Si en algo he de concordar con Lamas es que la “justicia por mano propia” responde a la nula o deficiente respuesta de las instituciones que deberían encargarse del acceso a una vida libre de violencia. Sin embargo, en el libro siempre se muestra opositora a los “escraches” y a favor del perfeccionamiento de dichas instituciones porque considera que no podemos o debemos conspirar a favor del punitivismo. Pero cuando las instituciones no dan respuesta, o nos dan las respuestas que siguen alimentando las violencias, el escrache constituye una vía alterna, comunitaria y, sí, a veces complementaria -y hasta más segura-  a la jurídico-legal.  
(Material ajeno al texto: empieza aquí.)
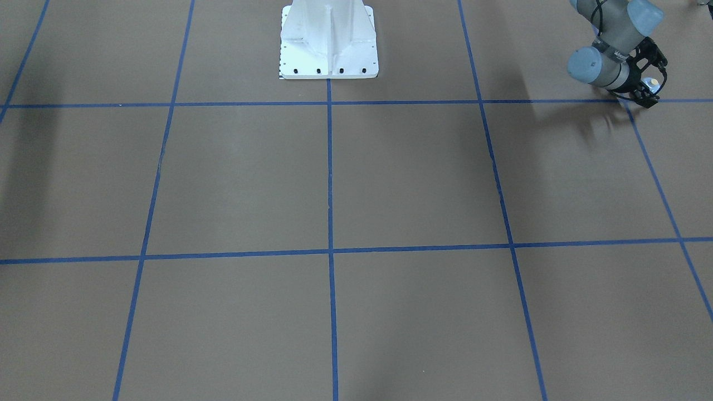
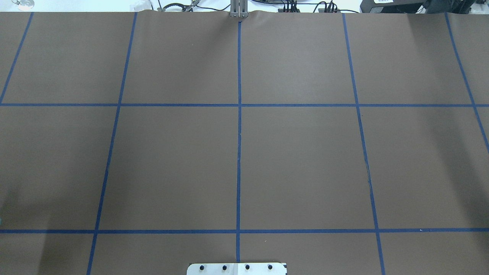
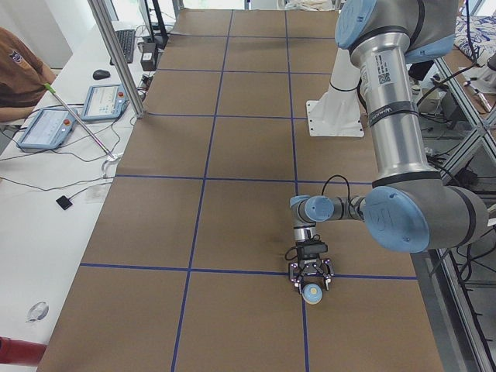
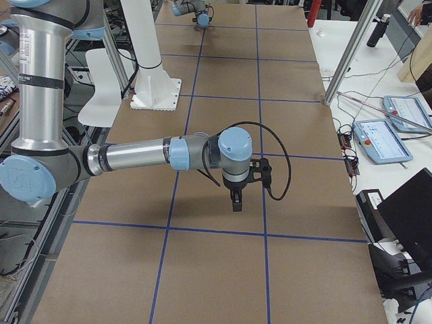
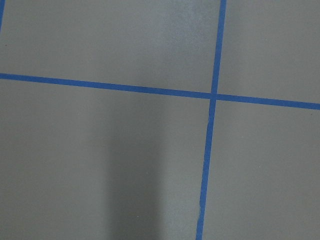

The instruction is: Place and press bell with both arms

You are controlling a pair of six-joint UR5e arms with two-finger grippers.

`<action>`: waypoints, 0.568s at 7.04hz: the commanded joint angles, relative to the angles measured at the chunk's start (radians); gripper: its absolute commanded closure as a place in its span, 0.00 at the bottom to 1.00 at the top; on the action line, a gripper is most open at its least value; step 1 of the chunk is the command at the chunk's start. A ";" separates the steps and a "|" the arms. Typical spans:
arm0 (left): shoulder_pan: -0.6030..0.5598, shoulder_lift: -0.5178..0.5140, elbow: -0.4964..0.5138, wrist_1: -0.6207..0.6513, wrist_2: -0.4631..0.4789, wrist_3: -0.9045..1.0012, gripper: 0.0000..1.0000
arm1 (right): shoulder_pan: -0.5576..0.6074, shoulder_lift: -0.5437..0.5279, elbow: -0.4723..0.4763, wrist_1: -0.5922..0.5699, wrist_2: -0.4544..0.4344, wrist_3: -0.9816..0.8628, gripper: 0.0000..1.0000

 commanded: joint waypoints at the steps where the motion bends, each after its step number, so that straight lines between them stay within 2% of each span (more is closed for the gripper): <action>1: 0.029 0.001 0.026 -0.002 0.000 0.001 0.00 | 0.001 -0.002 0.009 -0.004 0.000 0.000 0.00; 2: 0.041 0.001 0.029 -0.001 0.000 -0.008 0.06 | -0.001 -0.005 0.012 -0.004 0.000 0.000 0.00; 3: 0.054 -0.001 0.033 -0.001 0.000 -0.041 0.42 | -0.001 -0.005 0.015 -0.004 0.000 0.000 0.00; 4: 0.066 -0.001 0.046 -0.001 0.000 -0.061 0.85 | 0.001 -0.005 0.016 -0.006 0.000 0.000 0.00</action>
El escrache “resquebraja” el tejido social; el típico caso de los amigos escrachados y ni qué decir sobre los históricos “pactos entre caballeros”. Pero ¿qué relaciones de poder operan en nuestro entorno? La cuestión es cómo estamos definiendo y reconstruyendo nuevas lógicas de relacionarnos desde el feminismo, y cómo enriquecernos a través de la diferencia entre los (trans)feminismos.

“Conceptualizar es politizar” 

A pesar de que simpatizo poco con el contenido de Acoso ¿Denuncia legítima o victimización? (2018), cabe destacar que nos introduce a temas y problemas que se están abordando en esta “cuarta ola” del feminismo. La autora hace un recuento histórico para pensar la reglamentación del acoso en las instituciones educativas y continúa con una sintética exposición de los antecedentes teóricos de la relación del feminismo radical con su aspecto jurisdiccional en EUA, que puede ser útil para problematizar esta reglamentación en nuestro contexto. 
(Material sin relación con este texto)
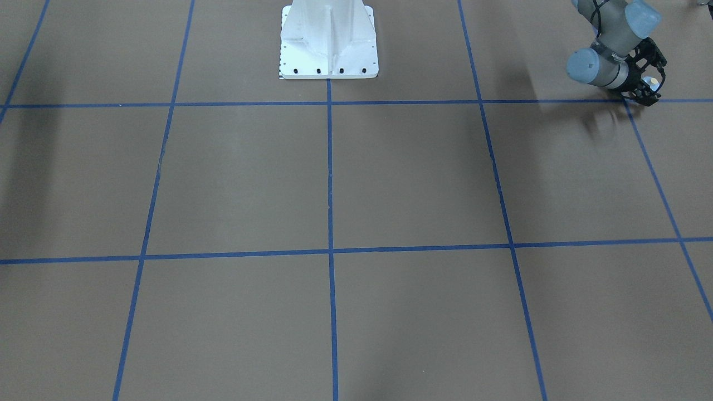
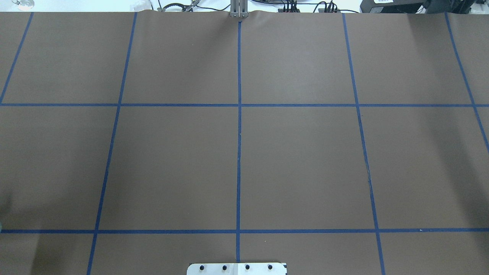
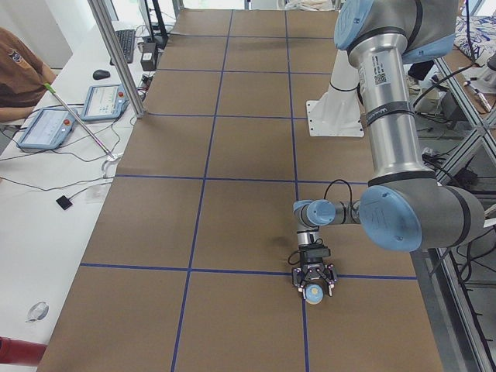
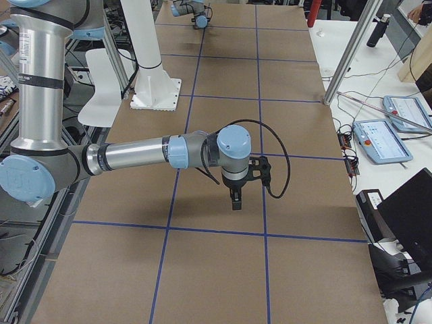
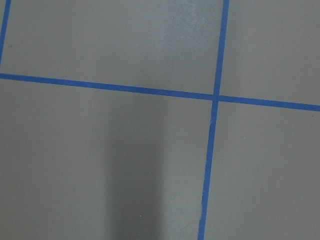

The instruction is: Place and press bell with both arms

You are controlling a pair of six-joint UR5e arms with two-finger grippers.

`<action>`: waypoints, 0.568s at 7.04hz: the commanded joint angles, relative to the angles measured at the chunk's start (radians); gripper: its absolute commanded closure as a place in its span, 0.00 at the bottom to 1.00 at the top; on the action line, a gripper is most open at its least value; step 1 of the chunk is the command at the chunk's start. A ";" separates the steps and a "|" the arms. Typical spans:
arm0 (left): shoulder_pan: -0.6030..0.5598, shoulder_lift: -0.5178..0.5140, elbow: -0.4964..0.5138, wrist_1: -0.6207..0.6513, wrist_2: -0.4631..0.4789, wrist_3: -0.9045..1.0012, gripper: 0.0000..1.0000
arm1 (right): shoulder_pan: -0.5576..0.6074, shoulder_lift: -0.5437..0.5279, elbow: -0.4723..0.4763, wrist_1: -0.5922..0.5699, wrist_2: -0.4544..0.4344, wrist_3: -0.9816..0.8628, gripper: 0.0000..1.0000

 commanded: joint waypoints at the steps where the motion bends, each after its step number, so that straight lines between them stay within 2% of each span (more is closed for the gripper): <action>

Me pregunto por los diálogos que sostendrán quienes se animen a leer esta obra en soledad, así como el inevitable intercambio que generará la lectura más rica de todas, la colectiva. Espero que esta fiesta de lecturas abone tanto a la conceptualización como a la politización que nos permitan seguir en el cuestionamiento de las condiciones materiales y el poder simbólico que legitima a los sistemas de opresión que nos habitan. 

En definitiva, se trata de una tarea profunda y compleja para feministearlo todo: nuestra biografía, nuestra memoria y nuestras relaciones, nuestro tejido. El pasado, el presente y futuro jamás serán lo mismo; por ende, tampoco nosotrxs.